Source code for composer.core.engine

# Copyright 2021 MosaicML. All Rights Reserved.

"""Engine is a coordinator for running algorithms and resolving ordering conflicts among them for composition.

.. currentmodule:: composer

The order in which algorithms are run matters significantly during composition. For example,
:class:`~.SelectiveBackprop` algorithm runs on the :attr:`~.Event.AFTER_DATALOADER` event and must run before any data
augmentations.  :class:`~.engine.Engine` runs re-ordering passes to resolve such ordering issues or conflicts.

.. note::

    * An instance of :class:`~.engine.Engine` is automatically constructed by the :class:`~.trainer.Trainer`
      constructor. A user need not instantiate :class:`~.engine.Engine` class.

    * The design of :class:`~.engine.Engine` is subject to change in future releases to accommodate more complexity as
      we investigate composition of algorithms.
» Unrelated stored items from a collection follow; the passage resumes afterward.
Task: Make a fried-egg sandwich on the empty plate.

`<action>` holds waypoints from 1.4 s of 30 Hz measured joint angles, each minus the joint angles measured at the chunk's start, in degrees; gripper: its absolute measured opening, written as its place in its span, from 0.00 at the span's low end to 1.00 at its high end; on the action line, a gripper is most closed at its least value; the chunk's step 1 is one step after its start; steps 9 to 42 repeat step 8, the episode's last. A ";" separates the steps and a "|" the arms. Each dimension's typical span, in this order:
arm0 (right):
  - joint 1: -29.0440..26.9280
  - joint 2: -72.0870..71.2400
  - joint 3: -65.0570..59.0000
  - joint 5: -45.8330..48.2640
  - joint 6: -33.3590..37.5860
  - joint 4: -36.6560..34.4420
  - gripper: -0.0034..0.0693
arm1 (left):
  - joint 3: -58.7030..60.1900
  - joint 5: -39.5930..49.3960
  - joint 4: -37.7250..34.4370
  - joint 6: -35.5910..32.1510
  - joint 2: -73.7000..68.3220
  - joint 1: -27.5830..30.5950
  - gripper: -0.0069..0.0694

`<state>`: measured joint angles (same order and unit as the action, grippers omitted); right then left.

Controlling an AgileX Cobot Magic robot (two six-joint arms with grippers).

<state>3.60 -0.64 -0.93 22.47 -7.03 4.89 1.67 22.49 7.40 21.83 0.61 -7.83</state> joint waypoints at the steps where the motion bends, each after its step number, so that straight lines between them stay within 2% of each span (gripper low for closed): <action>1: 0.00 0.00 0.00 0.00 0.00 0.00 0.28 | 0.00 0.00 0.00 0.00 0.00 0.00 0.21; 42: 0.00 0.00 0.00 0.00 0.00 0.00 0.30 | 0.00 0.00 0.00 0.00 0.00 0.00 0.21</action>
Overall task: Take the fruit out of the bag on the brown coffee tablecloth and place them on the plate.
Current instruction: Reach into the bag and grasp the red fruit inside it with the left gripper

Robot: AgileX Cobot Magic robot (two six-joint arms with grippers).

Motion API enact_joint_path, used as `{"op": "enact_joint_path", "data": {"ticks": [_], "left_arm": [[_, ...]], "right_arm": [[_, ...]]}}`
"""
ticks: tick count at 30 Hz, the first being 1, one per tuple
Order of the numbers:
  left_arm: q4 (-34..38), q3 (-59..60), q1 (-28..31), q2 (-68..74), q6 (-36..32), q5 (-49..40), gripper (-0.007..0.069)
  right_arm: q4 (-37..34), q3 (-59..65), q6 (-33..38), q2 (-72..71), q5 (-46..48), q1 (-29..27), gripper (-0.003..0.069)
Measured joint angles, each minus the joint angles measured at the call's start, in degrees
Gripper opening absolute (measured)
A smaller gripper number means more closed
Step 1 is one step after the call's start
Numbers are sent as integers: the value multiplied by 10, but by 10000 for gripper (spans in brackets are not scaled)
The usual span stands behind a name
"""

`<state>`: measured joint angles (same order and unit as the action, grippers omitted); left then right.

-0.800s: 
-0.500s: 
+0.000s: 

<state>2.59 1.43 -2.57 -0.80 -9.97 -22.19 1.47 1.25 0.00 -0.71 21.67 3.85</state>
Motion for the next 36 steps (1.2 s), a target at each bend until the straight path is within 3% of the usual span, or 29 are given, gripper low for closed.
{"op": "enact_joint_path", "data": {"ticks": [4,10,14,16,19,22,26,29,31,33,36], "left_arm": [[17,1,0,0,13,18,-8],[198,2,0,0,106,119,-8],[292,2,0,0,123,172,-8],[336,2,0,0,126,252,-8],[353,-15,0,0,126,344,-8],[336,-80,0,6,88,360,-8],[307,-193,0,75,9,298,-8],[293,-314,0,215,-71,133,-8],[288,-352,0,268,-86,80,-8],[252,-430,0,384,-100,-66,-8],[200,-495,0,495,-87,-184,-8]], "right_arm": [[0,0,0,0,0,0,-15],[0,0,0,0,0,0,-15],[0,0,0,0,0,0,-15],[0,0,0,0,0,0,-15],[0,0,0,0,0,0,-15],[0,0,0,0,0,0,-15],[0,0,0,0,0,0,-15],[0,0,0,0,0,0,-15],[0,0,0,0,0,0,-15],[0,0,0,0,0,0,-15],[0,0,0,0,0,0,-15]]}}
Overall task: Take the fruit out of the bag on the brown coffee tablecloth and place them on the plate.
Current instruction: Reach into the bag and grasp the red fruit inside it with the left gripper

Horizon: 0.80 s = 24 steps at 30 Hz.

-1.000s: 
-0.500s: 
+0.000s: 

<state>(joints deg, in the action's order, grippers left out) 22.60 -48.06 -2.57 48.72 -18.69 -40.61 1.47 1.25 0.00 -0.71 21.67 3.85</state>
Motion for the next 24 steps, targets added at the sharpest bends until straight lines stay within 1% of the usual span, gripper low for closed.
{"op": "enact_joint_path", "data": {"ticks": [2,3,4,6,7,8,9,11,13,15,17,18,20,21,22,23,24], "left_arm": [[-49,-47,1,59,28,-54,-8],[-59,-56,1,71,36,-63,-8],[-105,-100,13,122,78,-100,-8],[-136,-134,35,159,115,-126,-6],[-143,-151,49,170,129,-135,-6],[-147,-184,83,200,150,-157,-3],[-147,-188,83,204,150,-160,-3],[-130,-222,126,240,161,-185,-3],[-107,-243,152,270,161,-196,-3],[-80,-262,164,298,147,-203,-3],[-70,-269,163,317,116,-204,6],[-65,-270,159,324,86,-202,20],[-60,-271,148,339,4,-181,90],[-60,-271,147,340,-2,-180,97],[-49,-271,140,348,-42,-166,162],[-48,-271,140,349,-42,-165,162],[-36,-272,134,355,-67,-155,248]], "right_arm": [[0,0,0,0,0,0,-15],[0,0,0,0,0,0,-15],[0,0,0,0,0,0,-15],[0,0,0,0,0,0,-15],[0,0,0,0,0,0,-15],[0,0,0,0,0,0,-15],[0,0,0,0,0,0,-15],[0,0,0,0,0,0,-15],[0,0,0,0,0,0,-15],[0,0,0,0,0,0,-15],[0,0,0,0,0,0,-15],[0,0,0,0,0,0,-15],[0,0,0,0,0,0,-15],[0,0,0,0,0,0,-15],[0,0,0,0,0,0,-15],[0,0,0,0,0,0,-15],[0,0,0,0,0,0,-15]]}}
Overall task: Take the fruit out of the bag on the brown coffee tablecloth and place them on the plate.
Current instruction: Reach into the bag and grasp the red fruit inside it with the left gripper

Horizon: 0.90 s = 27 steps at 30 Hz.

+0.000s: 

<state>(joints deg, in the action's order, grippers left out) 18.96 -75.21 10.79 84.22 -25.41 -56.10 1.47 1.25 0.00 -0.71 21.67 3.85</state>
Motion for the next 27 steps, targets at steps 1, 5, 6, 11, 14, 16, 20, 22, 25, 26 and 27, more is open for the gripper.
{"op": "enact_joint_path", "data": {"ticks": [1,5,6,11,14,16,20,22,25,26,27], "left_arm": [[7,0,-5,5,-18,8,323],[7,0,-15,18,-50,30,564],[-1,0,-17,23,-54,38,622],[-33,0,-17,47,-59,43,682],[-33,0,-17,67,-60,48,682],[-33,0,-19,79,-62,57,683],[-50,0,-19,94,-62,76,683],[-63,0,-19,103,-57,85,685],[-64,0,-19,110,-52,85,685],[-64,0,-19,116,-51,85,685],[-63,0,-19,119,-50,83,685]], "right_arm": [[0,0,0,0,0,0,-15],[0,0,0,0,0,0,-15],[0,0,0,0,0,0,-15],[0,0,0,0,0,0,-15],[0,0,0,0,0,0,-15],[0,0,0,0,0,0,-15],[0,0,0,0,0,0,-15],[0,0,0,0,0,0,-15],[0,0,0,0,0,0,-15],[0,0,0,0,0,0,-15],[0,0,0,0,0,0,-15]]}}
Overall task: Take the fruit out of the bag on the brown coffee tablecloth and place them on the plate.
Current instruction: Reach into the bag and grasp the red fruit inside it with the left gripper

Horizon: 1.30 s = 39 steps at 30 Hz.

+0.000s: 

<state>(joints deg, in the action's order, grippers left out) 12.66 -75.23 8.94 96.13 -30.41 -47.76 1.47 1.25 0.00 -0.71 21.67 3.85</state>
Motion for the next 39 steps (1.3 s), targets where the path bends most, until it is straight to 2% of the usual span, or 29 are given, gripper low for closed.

Currently, the following passes are registered:

* **LIFO order for events**

  For the events that follow the ``before_*`` (e.g., :attr:`~.Event.BEFORE_LOSS`) and ``after_*`` (e.g.,
  :attr:`~.Event.AFTER_LOSS`) pattern, the ordering of algorithms is reversed for the ``after_*`` events. For example,
  four given algorithms ``A``, ``B``, ``C`` and ``D`` will run in ``ABCD`` ordering on the ``before_*`` event while
  ``DCBA`` ordering on the ``after_*`` event.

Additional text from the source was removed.